Round brackets for function calls become round borders at each end, curly brackets for key-value pairs become curly borders, and square brackets for lists become flat borders at the ends,

Now, here’s an example with nested function calls using the Clojure-like text syntax:

(for fruit ["orange" "banana"]
	(peel fruit)
	(eat fruit)
)

It looks fine, but doesn’t work as well with blocks:

The cut edges look odd and complicated for other themes, and even though the unsightly hanging edges can be fixed with typical S-expression formatting, there’s a neater solution to both with low cost. We could stop here, but S-expressions seem to turn off a lot of people, and I’ve seen beginners do horrifying things with brackets.
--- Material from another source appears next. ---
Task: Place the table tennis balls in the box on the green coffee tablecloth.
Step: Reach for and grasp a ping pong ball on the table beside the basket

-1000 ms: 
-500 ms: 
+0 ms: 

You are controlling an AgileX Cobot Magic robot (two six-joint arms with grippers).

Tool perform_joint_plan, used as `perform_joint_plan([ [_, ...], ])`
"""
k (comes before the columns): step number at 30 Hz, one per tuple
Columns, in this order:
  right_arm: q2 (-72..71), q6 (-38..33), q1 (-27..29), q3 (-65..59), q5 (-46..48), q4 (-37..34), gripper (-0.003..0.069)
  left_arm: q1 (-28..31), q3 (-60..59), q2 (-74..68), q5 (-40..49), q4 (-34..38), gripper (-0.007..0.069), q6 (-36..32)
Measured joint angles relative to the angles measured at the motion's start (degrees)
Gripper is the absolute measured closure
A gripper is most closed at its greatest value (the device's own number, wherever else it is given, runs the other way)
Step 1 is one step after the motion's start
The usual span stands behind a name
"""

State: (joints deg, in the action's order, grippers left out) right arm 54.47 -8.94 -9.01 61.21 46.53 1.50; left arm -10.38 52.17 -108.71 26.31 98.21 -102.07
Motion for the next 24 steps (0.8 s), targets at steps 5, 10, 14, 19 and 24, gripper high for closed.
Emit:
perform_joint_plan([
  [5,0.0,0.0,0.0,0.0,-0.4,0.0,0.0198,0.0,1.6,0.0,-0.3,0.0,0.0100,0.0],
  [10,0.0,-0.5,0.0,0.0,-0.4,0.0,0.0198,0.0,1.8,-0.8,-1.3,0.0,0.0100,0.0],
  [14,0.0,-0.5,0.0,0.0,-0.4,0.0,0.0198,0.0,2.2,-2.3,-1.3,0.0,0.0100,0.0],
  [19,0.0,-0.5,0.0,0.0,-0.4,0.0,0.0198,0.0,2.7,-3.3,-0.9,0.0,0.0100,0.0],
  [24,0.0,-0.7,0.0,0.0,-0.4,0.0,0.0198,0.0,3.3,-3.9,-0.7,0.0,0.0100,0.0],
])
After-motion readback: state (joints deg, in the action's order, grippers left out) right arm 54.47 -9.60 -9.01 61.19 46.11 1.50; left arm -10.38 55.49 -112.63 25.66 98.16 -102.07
Anyway, on to the low cost solution.

This is what I’d like the blocks to look like:

Changes to the visual representation should be reflected in the text representation, so indented lines belong to the previous less indented line.

(for fruit ["orange" "banana"])
	(peel fruit)
	(eat fruit)

The placement of the round brackets is a bit odd, and doesn’t really convey extra information, so while we’re moving those brackets around, let’s just remove some of them.

for fruit ["orange" "banana"]
	peel fruit
	eat fruit

We’ll have the first item on a line be a function or statement, with other items and indented lines provided to it as arguments.

And then we reflect those changes back to the visual representation.

We simply copy the border styles of unbracketed expressions like strings and variables.

This is what you saw at the top of this post.

for fruit ["orange" "banana"]
	peel fruit
	eat fruit

Now we have a solid foundation for building a visual code editor that can be used directly alongside text editors.

Here’s some future directions to ponder as I put together posts and designs for them, in rough order of importance for beginners:

• Widgets to edit various data types, like colour pickers for colours, calendars for dates, and graphs for co-ordinates.

• MIT Scratch as a library/module. LÖVE, the game framework, in a block editor.

  LÖVE

• Integration with other scripting environments, like spreadsheets and interactive notebooks, or browser and office suite extensions/plugins.

• REPL and interactive debugger.

• In-editor documentation generated from doc comments and displayed in the block selection panel.

• Package/project manager interoperating with CLI tool.

• Auto-complete with fuzzy matching.

• Keyboard shortcuts during editing like " to begin or end a string block, [ to start a list, or Shift + Tab to de-indent a line.

• Vim inspired normal mode shortcuts.